Mr. Densmore grew up on the Aleutian Islands, where his parents were
missionaries. Writing was not an early interest; now he studies with a
teacher from the local community college.

On Saturday morning, he held an "open boat," inviting attendees of the
gathering into the galley of his salmon fishing boat, the Cold Stream.
Retirees in trim weatherproof jackets marveled at his hard-work hands.

"This is the closest I've been to a boat like this," said Ted Osborn,
an architect who, with his wife Wendy, is waiting for their new
retirement home overlooking the Columbia to be completed. "We lived
for 30 years in Southern California, where pretentiousness is king.
This place is much more real."

The Clatsop County Historical Society is preparing for Astoria's
bicentennial celebration in 2011, two centuries after John Jacob
Astor's Pacific Fur Company established a trading post here. Timber
and fishing followed the fur trade.
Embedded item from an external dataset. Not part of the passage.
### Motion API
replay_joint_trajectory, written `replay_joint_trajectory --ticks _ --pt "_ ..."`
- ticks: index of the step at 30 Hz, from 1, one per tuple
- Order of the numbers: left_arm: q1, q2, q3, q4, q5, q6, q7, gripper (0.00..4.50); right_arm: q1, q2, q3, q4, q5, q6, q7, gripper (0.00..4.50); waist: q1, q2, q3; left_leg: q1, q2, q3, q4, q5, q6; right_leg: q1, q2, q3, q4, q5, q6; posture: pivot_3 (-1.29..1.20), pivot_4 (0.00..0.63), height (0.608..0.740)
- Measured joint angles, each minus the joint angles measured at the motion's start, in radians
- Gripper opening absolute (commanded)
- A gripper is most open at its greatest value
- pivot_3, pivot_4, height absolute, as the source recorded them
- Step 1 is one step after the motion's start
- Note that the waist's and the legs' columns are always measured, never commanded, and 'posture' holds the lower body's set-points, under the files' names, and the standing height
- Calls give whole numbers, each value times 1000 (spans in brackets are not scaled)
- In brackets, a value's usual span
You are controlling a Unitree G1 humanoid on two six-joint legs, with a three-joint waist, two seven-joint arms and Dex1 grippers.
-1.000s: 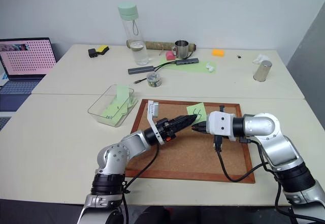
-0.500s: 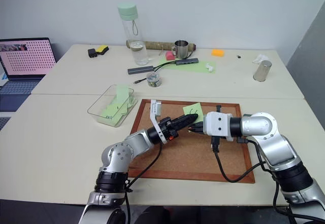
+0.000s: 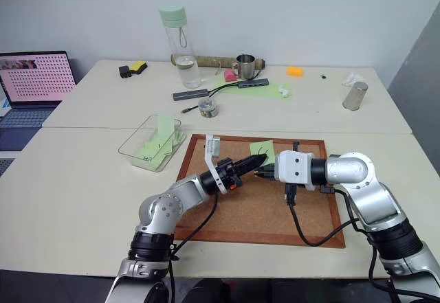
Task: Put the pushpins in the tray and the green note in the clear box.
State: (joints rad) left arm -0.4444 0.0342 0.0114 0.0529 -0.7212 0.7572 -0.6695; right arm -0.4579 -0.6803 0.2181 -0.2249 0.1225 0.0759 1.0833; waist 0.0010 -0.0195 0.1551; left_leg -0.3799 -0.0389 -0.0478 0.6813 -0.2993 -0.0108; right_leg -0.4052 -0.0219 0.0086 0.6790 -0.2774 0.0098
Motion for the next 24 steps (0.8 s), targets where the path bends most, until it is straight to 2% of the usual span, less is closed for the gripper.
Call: replay_joint_trajectory --ticks 7,12,14,20,24 --pt "5 8 -48 52 96 -83 3 11 3 23 -42 -50 82 81 -29 0 0 0 0 0 0 0 0 0 0 0 0 0 0 0 0 0 150 740" --pt "5 8 -46 73 117 -114 5 11 21 13 -128 -107 173 226 -79 0 1 0 0 0 0 0 0 0 0 0 0 0 0 0 0 0 150 740" --pt "7 13 -45 60 117 -114 5 11 46 -23 -180 -109 195 304 -106 0 1 0 0 0 0 0 0 0 1 0 0 0 0 0 0 0 150 740" --pt "60 102 -61 -93 117 -107 -10 11 124 -163 -319 69 154 423 -189 0 2 0 0 0 0 0 -1 -2 4 0 0 0 0 0 0 0 150 740" --pt "79 145 -67 -143 117 -101 -20 11 152 -192 -331 201 94 438 -239 0 1 0 0 0 0 1 -1 -2 4 0 0 1 0 0 0 0 150 740"
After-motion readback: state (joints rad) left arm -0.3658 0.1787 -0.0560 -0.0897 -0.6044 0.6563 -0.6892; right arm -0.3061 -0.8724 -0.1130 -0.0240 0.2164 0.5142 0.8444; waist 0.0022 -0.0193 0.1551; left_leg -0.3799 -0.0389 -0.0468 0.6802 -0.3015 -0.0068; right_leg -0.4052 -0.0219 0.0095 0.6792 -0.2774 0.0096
Struggle came when other ports
rose, dams were built and resource industries faded. The population,
about 10,000, has been flat for decades, though downtown is shifting
toward art and espresso. Victorian houses clutter hillsides, some
brightly renovated, others falling apart.
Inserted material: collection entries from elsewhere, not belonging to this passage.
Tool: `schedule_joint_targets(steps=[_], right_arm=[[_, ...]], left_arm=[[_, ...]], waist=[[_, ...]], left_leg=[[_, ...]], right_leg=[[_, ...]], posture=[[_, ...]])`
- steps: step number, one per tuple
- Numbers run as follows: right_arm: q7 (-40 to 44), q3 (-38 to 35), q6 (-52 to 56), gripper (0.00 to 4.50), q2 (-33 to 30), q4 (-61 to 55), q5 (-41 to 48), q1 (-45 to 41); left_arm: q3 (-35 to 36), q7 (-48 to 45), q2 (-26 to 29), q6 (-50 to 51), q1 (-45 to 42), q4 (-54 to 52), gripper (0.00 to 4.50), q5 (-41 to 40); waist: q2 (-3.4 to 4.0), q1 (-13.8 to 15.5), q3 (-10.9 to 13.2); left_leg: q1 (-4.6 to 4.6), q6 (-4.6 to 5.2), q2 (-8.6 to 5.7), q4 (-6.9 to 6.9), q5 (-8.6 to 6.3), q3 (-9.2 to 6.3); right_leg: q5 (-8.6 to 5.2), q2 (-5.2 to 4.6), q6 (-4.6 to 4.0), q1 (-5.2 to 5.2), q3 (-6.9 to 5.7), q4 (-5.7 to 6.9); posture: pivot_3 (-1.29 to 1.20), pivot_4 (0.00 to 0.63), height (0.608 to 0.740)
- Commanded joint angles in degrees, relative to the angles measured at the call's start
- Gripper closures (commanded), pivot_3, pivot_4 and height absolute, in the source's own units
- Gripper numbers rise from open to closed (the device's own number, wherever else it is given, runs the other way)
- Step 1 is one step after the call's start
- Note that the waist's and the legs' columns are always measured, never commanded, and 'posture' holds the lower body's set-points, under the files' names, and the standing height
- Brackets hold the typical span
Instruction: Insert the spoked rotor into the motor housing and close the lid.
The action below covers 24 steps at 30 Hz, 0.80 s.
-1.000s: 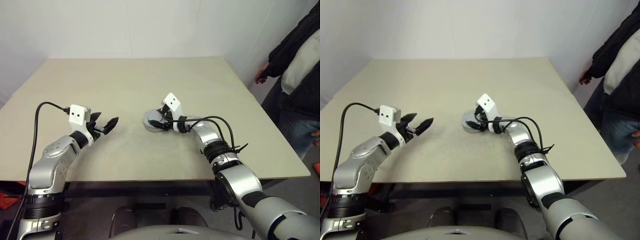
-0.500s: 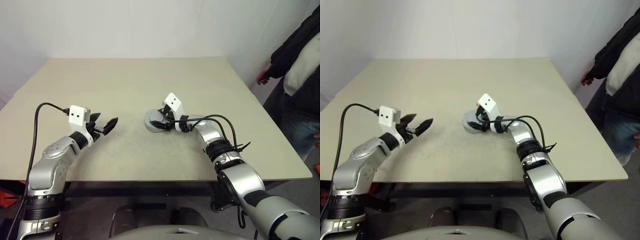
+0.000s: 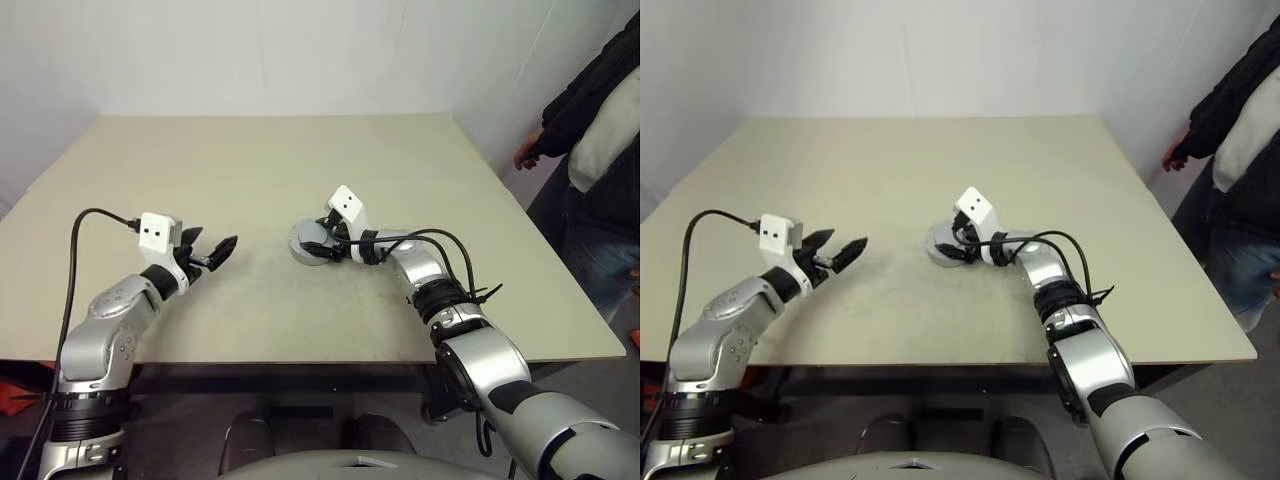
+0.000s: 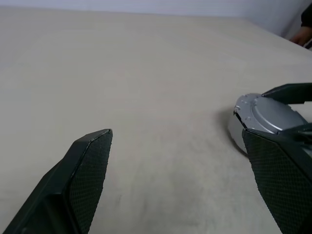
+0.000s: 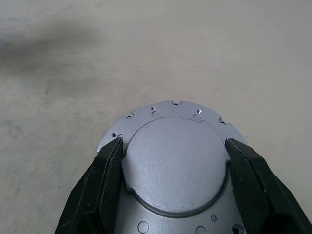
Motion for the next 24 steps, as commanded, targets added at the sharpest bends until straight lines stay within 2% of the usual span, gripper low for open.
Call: schedule_joint_targets(steps=[1, 16, 24], right_arm=[[-0.1, 1.5, 2.4, 1.30, -1.6, 1.5, -2.5, 1.9], [3.7, 4.8, 8.7, 1.30, -5.5, -2.3, -3.7, 2.7], [3.0, 5.3, 8.8, 1.30, -5.3, -1.8, -3.9, 3.0]], left_arm=[[-0.5, 1.6, -0.9, 1.8, -2.0, -2.8, 0.00, -1.1], [-0.8, 1.9, -1.0, 3.6, -1.9, -3.2, 0.00, -1.3], [1.7, 6.2, -3.9, 8.5, -4.7, -3.5, 0.00, -5.7]], waist=[[0.00, 0.0, 0.0], [0.01, 0.6, 0.0], [0.02, 0.6, 0.0]], left_leg=[[0.00, 0.00, 0.00, 0.00, 0.00, 0.00], [-0.10, 0.36, -0.03, -0.10, -0.22, 0.00], [0.05, 0.51, -0.14, -0.10, -0.32, 0.04]], right_leg=[[0.00, 0.00, 0.00, 0.00, 0.00, 0.00], [-0.01, -0.09, 0.01, 0.24, -0.01, -0.58], [-0.09, -0.27, 0.16, 0.44, -0.01, -0.60]], posture=[[0.00, 0.000, 0.740], [0.00, 0.000, 0.740], [0.00, 0.000, 0.740]])
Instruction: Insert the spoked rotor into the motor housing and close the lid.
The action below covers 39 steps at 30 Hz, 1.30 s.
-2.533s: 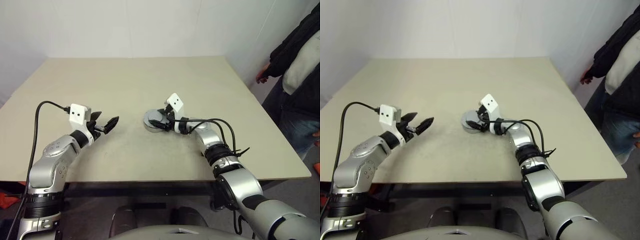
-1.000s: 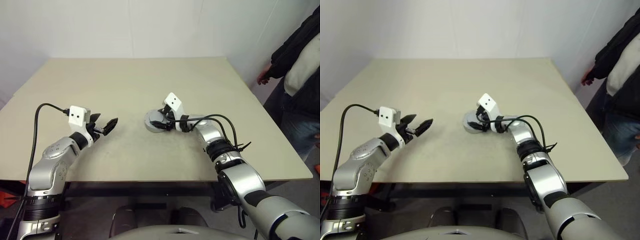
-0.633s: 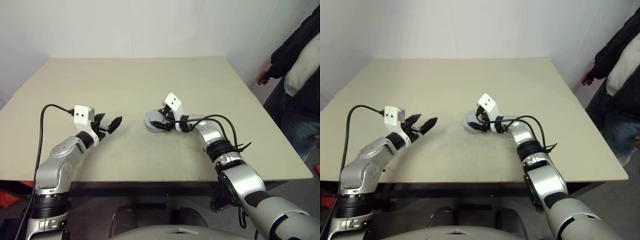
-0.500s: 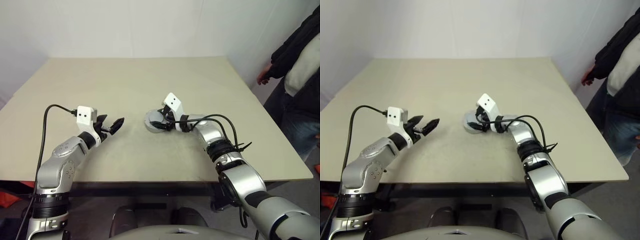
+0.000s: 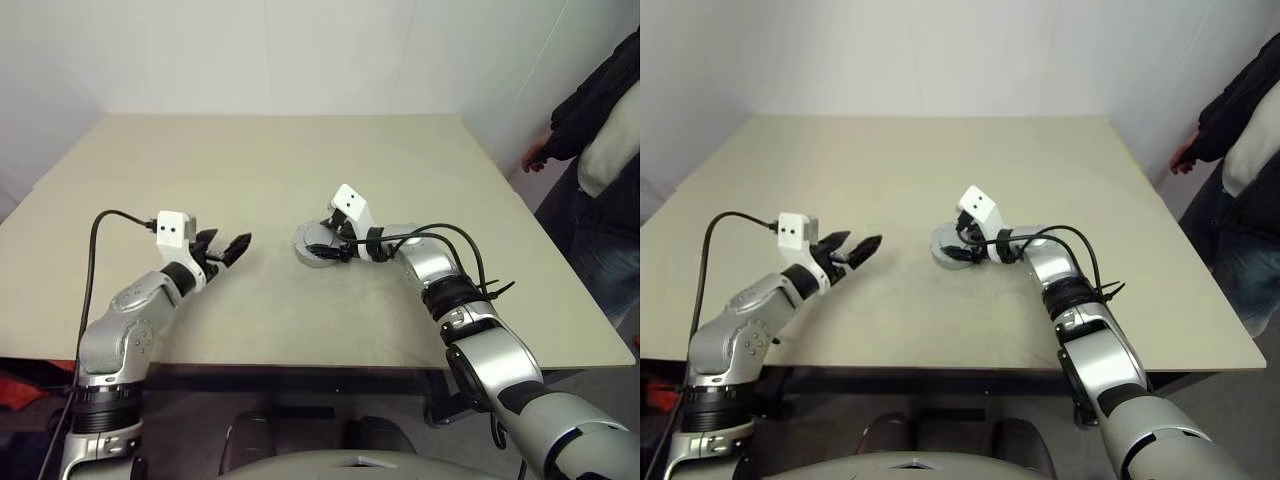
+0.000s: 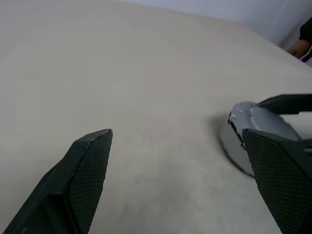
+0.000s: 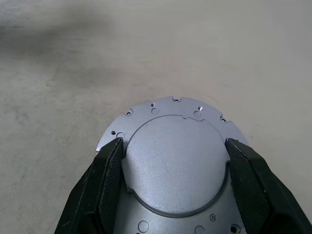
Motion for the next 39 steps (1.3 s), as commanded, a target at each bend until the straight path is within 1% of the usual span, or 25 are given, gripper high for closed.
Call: schedule_joint_targets(steps=[1, 4, 8, 11, 13, 16, 19, 20, 23, 26, 33, 36, 39], right_arm=[[-0.2, 2.5, 2.7, 1.30, -1.9, 3.5, -3.8, 2.7], [-0.2, 2.6, 2.7, 1.30, -2.1, 3.5, -3.8, 2.7], [-0.2, 2.7, 2.6, 1.30, -2.3, 3.6, -3.9, 2.7], [-0.3, 2.7, 2.5, 1.30, -2.4, 3.7, -4.0, 2.7], [-0.3, 2.8, 2.5, 1.30, -2.5, 3.6, -4.0, 2.7], [-0.3, 3.0, 2.5, 1.30, -2.6, 3.3, -4.1, 2.8], [-0.4, 3.1, 2.3, 1.30, -2.6, 3.2, -4.1, 2.9], [-0.4, 3.2, 2.3, 1.30, -2.6, 3.1, -4.1, 2.9], [-0.6, 3.2, 2.2, 1.30, -2.6, 3.0, -4.1, 3.0], [-0.7, 3.2, 2.2, 1.30, -2.7, 2.7, -4.1, 3.1], [-1.0, 3.3, 2.3, 1.30, -2.7, 2.4, -4.2, 3.3], [-1.2, 3.3, 2.6, 1.30, -2.6, 2.1, -4.2, 3.3], [-1.3, 3.3, 2.7, 1.30, -2.6, 1.8, -4.1, 3.4]], left_arm=[[2.6, 2.3, -0.4, 3.8, -2.0, -2.6, 0.00, -3.4], [3.6, 4.4, 0.0, 8.9, -3.1, -2.6, 0.00, -5.5], [4.6, 4.3, -0.5, 11.7, -4.5, -2.1, 0.00, -8.5], [5.3, 5.3, -2.4, 13.0, -6.3, -0.7, 0.00, -10.7], [6.1, 6.0, -5.3, 13.8, -9.0, 1.3, 0.00, -13.7], [6.4, 6.3, -8.3, 14.4, -11.9, 4.2, 0.00, -15.8], [6.3, 6.4, -9.9, 14.5, -13.8, 7.5, 0.62, -16.2], [6.1, 6.4, -10.1, 14.5, -14.3, 8.3, 0.91, -16.1], [6.1, 6.5, -10.8, 15.3, -16.0, 12.3, 1.95, -16.3], [5.6, 6.0, -11.4, 16.4, -17.3, 14.5, 2.89, -16.8], [6.7, 4.8, -13.6, 18.6, -20.8, 17.8, 2.89, -20.5], [6.2, 4.1, -14.4, 18.7, -22.1, 19.1, 3.50, -21.3], [6.3, 5.5, -14.9, 19.2, -23.5, 21.7, 4.47, -20.7]], waist=[[0.03, 0.0, 0.0], [0.05, 0.0, 0.0], [0.05, 0.0, 0.0], [0.05, 0.0, -0.1], [0.05, 0.1, -0.1], [0.04, 0.2, -0.1], [0.05, 0.2, -0.1], [0.05, 0.2, -0.1], [0.05, 0.2, -0.1], [0.05, 0.2, -0.1], [0.05, 0.3, -0.1], [0.05, 0.3, -0.1], [0.05, 0.3, -0.1]], left_leg=[[0.01, 0.00, 0.00, 0.00, 0.00, 0.00], [0.01, 0.00, 0.00, -0.01, 0.00, 0.00], [0.01, 0.00, 0.00, -0.01, 0.00, 0.00], [0.02, 0.01, -0.05, -0.01, -0.01, 0.00], [0.03, 0.01, -0.08, 0.00, -0.01, 0.00], [0.05, 0.02, -0.11, 0.01, -0.01, -0.01], [0.04, 0.05, -0.11, -0.01, -0.03, 0.00], [0.04, 0.07, -0.11, -0.05, -0.04, 0.01], [0.04, 0.07, -0.11, -0.15, -0.04, 0.00], [0.04, 0.07, -0.12, -0.16, -0.04, 0.00], [0.05, 0.07, -0.16, -0.17, -0.04, 0.00], [0.06, 0.07, -0.17, -0.22, -0.04, 0.01], [0.08, 0.07, -0.19, -0.25, -0.03, 0.01]], right_leg=[[0.00, 0.00, 0.00, 0.02, 0.00, 0.00], [-0.01, 0.00, 0.02, 0.03, 0.00, 0.00], [-0.02, 0.00, 0.03, 0.04, 0.00, 0.00], [-0.02, -0.05, 0.04, 0.08, -0.01, -0.02], [-0.02, -0.08, 0.04, 0.10, 0.00, -0.03], [-0.03, -0.10, 0.05, 0.17, 0.00, -0.06], [-0.08, -0.11, 0.14, 0.23, 0.00, -0.08], [-0.12, -0.11, 0.20, 0.26, 0.00, -0.08], [-0.16, -0.11, 0.28, 0.26, -0.01, -0.08], [-0.16, -0.11, 0.28, 0.27, -0.01, -0.09], [-0.17, -0.17, 0.28, 0.28, -0.01, -0.11], [-0.17, -0.17, 0.29, 0.28, -0.02, -0.11], [-0.17, -0.19, 0.30, 0.28, -0.01, -0.12]], posture=[[0.00, 0.000, 0.740], [0.00, 0.000, 0.740], [0.00, 0.000, 0.740], [0.00, 0.000, 0.740], [0.00, 0.000, 0.740], [0.00, 0.000, 0.740], [0.00, 0.000, 0.740], [0.00, 0.000, 0.740], [0.00, 0.000, 0.740], [0.00, 0.000, 0.740], [0.00, 0.000, 0.740], [0.00, 0.000, 0.740], [0.00, 0.000, 0.740]])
The most striking legacy of the past is the pilings that rise
everywhere out of the river, with no apparent purpose. They used to
support scores of salmon canneries. Now the new Cannery Pier Hotel
rests on one century-old set beneath the Astoria-Megler Bridge, which
crosses the river to Washington State.

Of course, fresh fish from the region is favored now, not canned.
Entrants in the gathering's "on-site" poetry contest on Saturday night
were told barely 24 hours earlier that submissions had to be at least
eight lines, take less than a minute to read and include the phrase
"you might be missing fish."

Rob Seitz, who cycles nearly year round through cod, whiting and
Dungeness crab seasons on his 80-foot steel boat, placed third with
these verses:

If your son is not intimidating

On the line of scrimmage,

If your daughter's report card

Is not the brightest image,

If your children are not turning out

As healthy as you'd wished,

Perhaps on your dinner table

You might be missing fish.

Mr. Seitz, 42, said he wrote only once a year, on gathering weekend in
Astoria. But he does prepare.

"On the boat, I don't have a TV," he said. "We just read."